*Brief*:
First find the line with "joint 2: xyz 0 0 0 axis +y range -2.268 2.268" in the entries below, then set down exactly every line through the line with "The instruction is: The", that line included.

*Extracted records*:
········

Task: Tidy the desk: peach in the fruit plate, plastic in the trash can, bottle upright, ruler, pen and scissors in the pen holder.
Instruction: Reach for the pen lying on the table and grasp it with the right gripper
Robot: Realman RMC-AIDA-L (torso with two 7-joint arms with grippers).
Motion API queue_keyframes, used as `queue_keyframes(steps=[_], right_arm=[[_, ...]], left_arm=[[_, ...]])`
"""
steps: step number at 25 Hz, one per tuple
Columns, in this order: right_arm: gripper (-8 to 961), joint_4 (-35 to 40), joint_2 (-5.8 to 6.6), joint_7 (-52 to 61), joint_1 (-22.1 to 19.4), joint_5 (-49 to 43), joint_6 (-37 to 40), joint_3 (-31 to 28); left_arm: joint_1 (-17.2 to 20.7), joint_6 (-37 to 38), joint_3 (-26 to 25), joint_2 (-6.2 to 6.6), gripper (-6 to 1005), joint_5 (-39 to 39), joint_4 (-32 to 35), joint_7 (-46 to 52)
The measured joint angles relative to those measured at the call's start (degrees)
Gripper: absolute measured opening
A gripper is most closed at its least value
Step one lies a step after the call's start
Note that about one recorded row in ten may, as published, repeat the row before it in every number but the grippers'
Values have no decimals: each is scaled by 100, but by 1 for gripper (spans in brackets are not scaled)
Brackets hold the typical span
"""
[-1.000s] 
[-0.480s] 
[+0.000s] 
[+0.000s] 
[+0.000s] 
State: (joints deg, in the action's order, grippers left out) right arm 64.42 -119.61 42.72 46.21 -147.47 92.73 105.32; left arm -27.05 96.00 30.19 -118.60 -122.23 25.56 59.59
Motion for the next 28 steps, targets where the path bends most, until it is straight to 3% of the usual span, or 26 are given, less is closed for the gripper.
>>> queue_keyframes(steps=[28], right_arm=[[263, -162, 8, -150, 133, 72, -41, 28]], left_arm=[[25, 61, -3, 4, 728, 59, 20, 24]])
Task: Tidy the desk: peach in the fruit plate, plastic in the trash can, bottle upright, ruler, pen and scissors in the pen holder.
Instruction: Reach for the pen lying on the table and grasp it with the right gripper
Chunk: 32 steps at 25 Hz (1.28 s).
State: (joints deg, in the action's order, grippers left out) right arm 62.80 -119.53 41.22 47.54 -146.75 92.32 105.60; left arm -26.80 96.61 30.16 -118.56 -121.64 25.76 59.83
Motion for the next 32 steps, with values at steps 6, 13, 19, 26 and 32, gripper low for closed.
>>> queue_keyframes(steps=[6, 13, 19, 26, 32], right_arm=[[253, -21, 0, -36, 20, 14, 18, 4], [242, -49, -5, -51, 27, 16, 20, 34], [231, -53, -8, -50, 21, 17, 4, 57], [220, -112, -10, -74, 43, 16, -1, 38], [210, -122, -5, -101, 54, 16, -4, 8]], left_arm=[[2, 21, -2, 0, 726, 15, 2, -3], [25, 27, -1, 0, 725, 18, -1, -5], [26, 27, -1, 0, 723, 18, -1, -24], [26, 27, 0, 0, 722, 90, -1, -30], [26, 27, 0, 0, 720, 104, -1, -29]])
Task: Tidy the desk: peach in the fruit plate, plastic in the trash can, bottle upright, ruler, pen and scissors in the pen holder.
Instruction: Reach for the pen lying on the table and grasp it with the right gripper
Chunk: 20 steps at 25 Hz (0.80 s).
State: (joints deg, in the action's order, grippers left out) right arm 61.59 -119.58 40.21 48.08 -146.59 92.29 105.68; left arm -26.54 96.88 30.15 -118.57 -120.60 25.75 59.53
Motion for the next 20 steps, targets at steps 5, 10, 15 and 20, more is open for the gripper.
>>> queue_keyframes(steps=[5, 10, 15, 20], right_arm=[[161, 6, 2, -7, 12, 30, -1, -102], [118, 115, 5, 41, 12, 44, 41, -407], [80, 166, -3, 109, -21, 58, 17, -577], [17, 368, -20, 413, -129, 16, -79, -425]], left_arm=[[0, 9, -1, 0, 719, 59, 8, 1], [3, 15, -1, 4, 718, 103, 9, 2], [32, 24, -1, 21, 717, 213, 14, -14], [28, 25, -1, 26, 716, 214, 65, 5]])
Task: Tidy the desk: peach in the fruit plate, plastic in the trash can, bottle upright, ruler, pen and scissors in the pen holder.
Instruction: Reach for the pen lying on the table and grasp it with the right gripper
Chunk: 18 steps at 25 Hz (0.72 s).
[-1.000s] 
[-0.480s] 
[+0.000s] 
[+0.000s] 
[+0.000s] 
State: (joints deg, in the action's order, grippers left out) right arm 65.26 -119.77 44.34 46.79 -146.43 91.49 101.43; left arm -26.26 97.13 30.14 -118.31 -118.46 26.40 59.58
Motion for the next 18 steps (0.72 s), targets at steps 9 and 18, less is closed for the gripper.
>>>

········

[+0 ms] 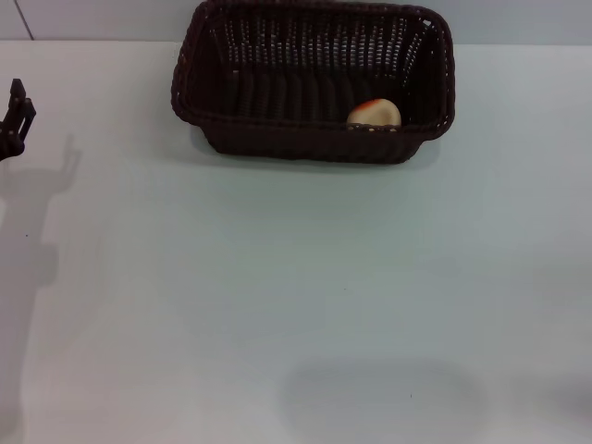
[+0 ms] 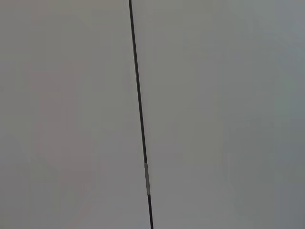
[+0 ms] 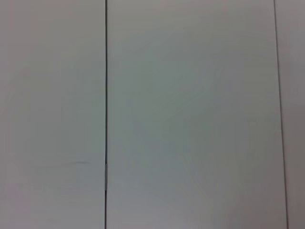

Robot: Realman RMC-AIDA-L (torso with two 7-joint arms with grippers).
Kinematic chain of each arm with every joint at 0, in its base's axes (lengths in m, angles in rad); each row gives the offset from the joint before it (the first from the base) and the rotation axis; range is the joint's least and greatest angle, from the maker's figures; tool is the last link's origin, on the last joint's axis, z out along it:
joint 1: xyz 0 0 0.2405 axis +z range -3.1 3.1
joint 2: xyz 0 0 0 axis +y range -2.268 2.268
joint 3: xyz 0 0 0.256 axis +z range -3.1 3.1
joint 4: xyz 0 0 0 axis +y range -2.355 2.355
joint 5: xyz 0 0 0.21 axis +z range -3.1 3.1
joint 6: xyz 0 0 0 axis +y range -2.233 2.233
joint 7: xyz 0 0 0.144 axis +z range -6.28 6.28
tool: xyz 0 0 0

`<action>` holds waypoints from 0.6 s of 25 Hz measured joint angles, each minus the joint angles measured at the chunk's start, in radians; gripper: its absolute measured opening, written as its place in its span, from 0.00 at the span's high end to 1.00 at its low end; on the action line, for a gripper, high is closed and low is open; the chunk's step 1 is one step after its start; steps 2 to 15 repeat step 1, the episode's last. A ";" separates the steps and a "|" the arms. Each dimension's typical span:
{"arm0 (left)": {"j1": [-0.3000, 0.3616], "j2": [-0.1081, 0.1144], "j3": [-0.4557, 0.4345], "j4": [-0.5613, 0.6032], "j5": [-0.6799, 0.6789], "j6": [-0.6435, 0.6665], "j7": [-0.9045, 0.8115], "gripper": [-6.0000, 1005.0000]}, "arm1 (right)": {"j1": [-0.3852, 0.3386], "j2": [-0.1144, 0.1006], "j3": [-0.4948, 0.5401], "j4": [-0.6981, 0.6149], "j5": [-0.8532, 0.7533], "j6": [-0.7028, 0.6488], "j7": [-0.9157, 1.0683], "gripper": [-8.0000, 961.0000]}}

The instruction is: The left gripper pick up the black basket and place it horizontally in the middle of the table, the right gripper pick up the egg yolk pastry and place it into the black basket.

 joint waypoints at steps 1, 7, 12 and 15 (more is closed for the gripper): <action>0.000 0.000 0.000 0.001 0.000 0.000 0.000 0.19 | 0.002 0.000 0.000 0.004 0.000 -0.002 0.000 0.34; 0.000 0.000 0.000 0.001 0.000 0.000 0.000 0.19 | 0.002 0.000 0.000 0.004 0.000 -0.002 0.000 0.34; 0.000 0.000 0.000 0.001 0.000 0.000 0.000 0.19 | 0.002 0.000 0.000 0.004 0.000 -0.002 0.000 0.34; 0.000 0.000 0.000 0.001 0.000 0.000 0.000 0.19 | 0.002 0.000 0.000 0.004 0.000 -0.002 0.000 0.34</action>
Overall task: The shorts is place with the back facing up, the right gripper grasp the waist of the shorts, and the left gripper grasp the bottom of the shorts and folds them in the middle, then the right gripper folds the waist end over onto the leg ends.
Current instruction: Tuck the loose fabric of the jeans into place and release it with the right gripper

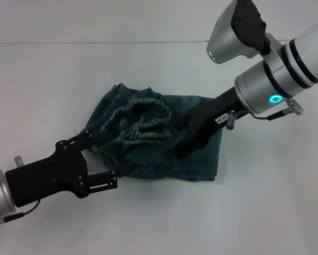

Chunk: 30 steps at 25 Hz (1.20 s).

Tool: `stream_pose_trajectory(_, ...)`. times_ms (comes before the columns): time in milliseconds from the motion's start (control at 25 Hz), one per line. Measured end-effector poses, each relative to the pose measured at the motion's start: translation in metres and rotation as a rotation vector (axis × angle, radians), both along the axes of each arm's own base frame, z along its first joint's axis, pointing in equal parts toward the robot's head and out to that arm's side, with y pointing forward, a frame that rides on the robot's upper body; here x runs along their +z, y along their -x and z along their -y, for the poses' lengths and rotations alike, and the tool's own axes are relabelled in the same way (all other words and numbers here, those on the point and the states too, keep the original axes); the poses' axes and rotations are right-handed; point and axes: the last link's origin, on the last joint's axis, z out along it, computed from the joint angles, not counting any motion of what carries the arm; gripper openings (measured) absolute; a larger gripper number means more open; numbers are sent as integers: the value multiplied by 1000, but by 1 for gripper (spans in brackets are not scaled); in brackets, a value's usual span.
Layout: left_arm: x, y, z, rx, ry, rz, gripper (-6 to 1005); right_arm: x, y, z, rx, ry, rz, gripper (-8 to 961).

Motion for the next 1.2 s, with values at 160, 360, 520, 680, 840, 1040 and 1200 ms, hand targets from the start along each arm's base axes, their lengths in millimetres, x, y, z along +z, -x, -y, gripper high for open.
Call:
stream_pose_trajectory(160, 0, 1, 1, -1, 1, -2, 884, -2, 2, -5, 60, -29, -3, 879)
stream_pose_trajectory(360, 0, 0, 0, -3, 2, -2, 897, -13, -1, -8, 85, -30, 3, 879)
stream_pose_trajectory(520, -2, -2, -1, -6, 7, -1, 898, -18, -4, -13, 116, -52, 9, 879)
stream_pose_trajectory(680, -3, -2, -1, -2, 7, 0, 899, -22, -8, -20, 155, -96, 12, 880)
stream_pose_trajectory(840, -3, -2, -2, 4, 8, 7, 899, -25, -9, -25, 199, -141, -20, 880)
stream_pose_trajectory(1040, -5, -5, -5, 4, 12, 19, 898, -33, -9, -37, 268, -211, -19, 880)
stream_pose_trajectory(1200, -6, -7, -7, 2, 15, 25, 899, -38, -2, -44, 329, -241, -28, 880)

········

*Output*:
joint 2: xyz 0 0 0 axis +y range -2.268 2.268
joint 3: xyz 0 0 0.256 axis +z range -3.1 3.1
joint 4: xyz 0 0 0 axis +y range -2.355 2.355
joint 5: xyz 0 0 0.21 axis +z range -3.1 3.1
joint 6: xyz 0 0 0 axis +y range -2.233 2.233
joint 7: xyz 0 0 0.144 axis +z range -6.28 6.28
tool: xyz 0 0 0

`<action>` holds waypoints from 0.6 s of 25 Hz measured joint angles, each minus the joint angles measured at the chunk's start, in radians; gripper: its absolute measured opening, written as its place in its span, from 0.00 at the span's high end to 1.00 at its low end; on the action line, for a gripper, high is closed and low is open; the chunk's step 1 is one step after its start; steps 2 to 15 repeat step 1, the episode's last. A ";" separates the steps and a "|" the arms. Each dimension's typical span:
{"arm0 (left)": {"j1": [-0.3000, 0.3616], "j2": [-0.1081, 0.1144], "j3": [-0.4557, 0.4345], "j4": [-0.5613, 0.6032], "j5": [-0.6799, 0.6789], "j6": [-0.6435, 0.6665], "j7": [-0.9045, 0.8115], "gripper": [-6.0000, 1005.0000]}, "arm1 (right)": {"j1": [-0.3852, 0.3386], "j2": [-0.1144, 0.1006], "j3": [-0.4948, 0.5401], "j4": [-0.6981, 0.6149], "j5": [-0.8532, 0.7533], "j6": [-0.7028, 0.6488], "j7": [-0.9157, 1.0683], "gripper": [-8.0000, 961.0000]}}

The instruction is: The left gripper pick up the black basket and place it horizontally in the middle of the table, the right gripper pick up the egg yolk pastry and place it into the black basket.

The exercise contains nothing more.